DNA vaccine has been demonstrated as a promising vaccination strategy for various viral infections. Previous studies have shown good immunogenicity and protection efficacy of hantavirus DNA vaccine. Hooper et al. demonstrated that DNA vaccination with a plasmid containing a cDNA representing the Seoul virus (SEOV) M segment elicited neutralizing antibody responses in mice and hamsters. Gene gun vaccination with this DNA construct protected hamsters against infection with SEOV and HTNV. They also reported a HTNV M gene-based DNA vaccine conferred sterile protection against infection in hamster model and elicited high levels of neutralizing antibodies in nonhuman primates. Kamrud et al. also demonstrated a good immunogenicity of SEOV S gene-based DNA vaccine in hamster model. Virus-neutralizing antibodies could be induced slightly in BALB/c mice following vaccination with DNA constructs encoding overlapped peptide fragments of Sin Nombre hantavirus (SNV) Gn and Gc protein. However, these authors failed to reproduce the neutralizing antibody findings in a subsequent study with deer mouse model. DNA vaccination with Puumala virus (PUUV) S segment also induced specific antibody response in mice. Consistently, in our study, an N or GP-specific antibody response was detected respectively in mice after immunized with equal mixture of HTNV S gene and M gene-based DNA plasmids. A substantial level of neutralizing antibody was elicited by HTNV DNA vaccine. As cellular immune response also plays an important role in limiting virus infection and replication, we further evaluated the HTNV N-specific cellular immune response in vitro, and did see a high frequency of CD8+/IFN+ T-cells in mice receiving HTNV DNA vaccine.

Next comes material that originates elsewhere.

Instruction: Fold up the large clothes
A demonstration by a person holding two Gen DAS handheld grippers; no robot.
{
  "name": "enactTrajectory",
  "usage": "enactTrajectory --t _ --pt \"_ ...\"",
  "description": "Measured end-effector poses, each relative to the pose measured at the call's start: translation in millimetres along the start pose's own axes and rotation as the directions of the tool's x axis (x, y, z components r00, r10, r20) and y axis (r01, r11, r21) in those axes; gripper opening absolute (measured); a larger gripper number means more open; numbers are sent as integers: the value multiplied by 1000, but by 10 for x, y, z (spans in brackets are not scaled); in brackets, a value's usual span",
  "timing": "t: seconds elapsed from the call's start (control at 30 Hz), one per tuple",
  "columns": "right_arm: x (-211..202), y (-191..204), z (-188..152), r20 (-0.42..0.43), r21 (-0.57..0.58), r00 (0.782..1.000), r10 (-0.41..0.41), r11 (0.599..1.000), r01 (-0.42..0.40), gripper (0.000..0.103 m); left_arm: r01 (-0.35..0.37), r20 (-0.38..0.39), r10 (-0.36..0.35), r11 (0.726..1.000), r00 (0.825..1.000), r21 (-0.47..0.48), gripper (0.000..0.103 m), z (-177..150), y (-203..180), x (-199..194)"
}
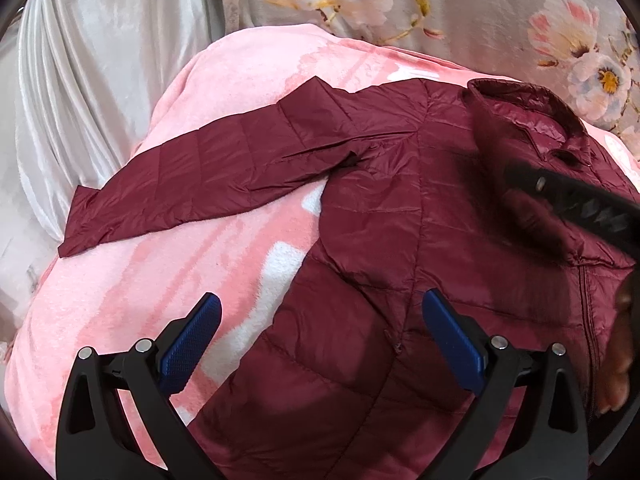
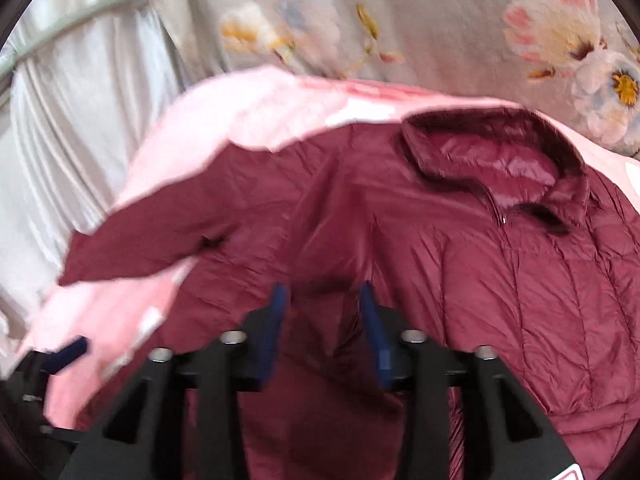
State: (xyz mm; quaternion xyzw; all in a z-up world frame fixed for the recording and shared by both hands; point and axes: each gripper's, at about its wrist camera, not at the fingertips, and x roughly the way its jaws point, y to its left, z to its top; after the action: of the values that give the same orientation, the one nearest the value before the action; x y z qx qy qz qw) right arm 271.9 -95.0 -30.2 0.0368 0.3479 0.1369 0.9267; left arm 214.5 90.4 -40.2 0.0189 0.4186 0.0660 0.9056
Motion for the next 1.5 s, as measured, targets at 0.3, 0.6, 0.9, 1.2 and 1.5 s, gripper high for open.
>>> enactTrajectory --t 0.3,0.6,0.9,1.2,1.5 --pt "-798 -869 -179 97 170 981 -169 974 151 59 190 -9 -190 982 982 -11 98 173 -191 -80" --pt "-1022 -2211 -740 -16 553 971 -238 807 207 59 426 -202 -464 882 863 -203 98 632 -675 608" --pt "-904 -2934 -807 -11 739 975 -220 656 156 54 385 -141 -419 897 897 -215 9 926 -654 719" --pt "-1101 -2727 -609 80 620 934 -349 751 227 1 329 -25 -333 939 943 -100 8 1046 -572 445" --pt "-718 -2857 -826 -84 590 932 -352 736 332 1 256 -72 -259 966 963 -47 9 649 -715 799"
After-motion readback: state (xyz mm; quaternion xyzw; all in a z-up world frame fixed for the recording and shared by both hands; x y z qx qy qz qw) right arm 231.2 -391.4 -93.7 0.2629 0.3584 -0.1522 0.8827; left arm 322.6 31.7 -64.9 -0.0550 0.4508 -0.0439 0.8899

It’s generally accepted that modification of a viral antigen by fusion to a cellular protein, like eCTLA-4, could improve the efficacy of DNA vaccine. Here we constructed DNA plasmids encoding HTNV N or GP fused to eCTLA-4 protein (pcDNA3/eCTLA4-S or M). Compared to DNA vaccine encoding HTNV N or GP alone, pcDNA3/eCTLA4-S (M) greatly improved the speed and magnitude of HTNV specific humoral immune response in mice. Lu et al. reported similar modulation effect of eCTLA4 on woodchuck hepatitis virus nucleoprotein in mice and woodchuck models. Nicholas and his colleagues also observed the enhancement of immune responses to pro cathepsin B antigen in sheep model by fusion to eCTLA4 [40] In addition, there is a higher frequency of CD8+/IFN+ T-cells in mice immunized with pcDNA3/eCTLA4-S (M) DNA plasmids than that of pcDNA3/S (M). As the high affinity of eCTLA4 to its B7 ligand of APCs, our results indicated that eCTLA4 targeting may facilitate the antigen intake and processing by APCs, which will possibly improve the efficacy of DNA vaccine.
Another interesting finding of our study is that the efficacy of HTNV DNA vaccine was augmented by CpG motifs. When co-administration with CpG motifs, HTNV DNA vaccine induced better immune responses in mice compared with immunization with HTVN DNA vaccine alone. Vaccination with pcDNA3/eCTLA4-S (M) DNA plasmids plus CpG motifs elicited the highest antibody and cellular immune responses compared to all the other groups. Mice receiving pcDNA3/S (M) plus CpG motifs, though showed lower antibody titer one week after first immunization than that of mice vaccinated with pcDNA3/eCTLA4-S (M) DNA plasmids alone, exhibited comparable antibody response after the second injection. The recognition of CpG motifs is through toll-like receptor 9 (TLR-9) and then induces a broad range of immunological effects on APCs. Adjuvant effect of CpG motifs have been demonstrated in mice, humans as well as other species. Thus, after co-delivery of CpG motifs with HTNV DNA vaccine, it’s conceivable that APCs may be activated firstly by CpG motifs, then display enriched costimulatory molecules on the surface. This early event may provide a more efficient intake of antigen mediated by eCTLA4 later on through binding with B7 ligand. This may, if any, at least partially explain the observed augmentation of humoral and cellular immune responses induced by HTNV DNA vaccine in combination with CpG motifs.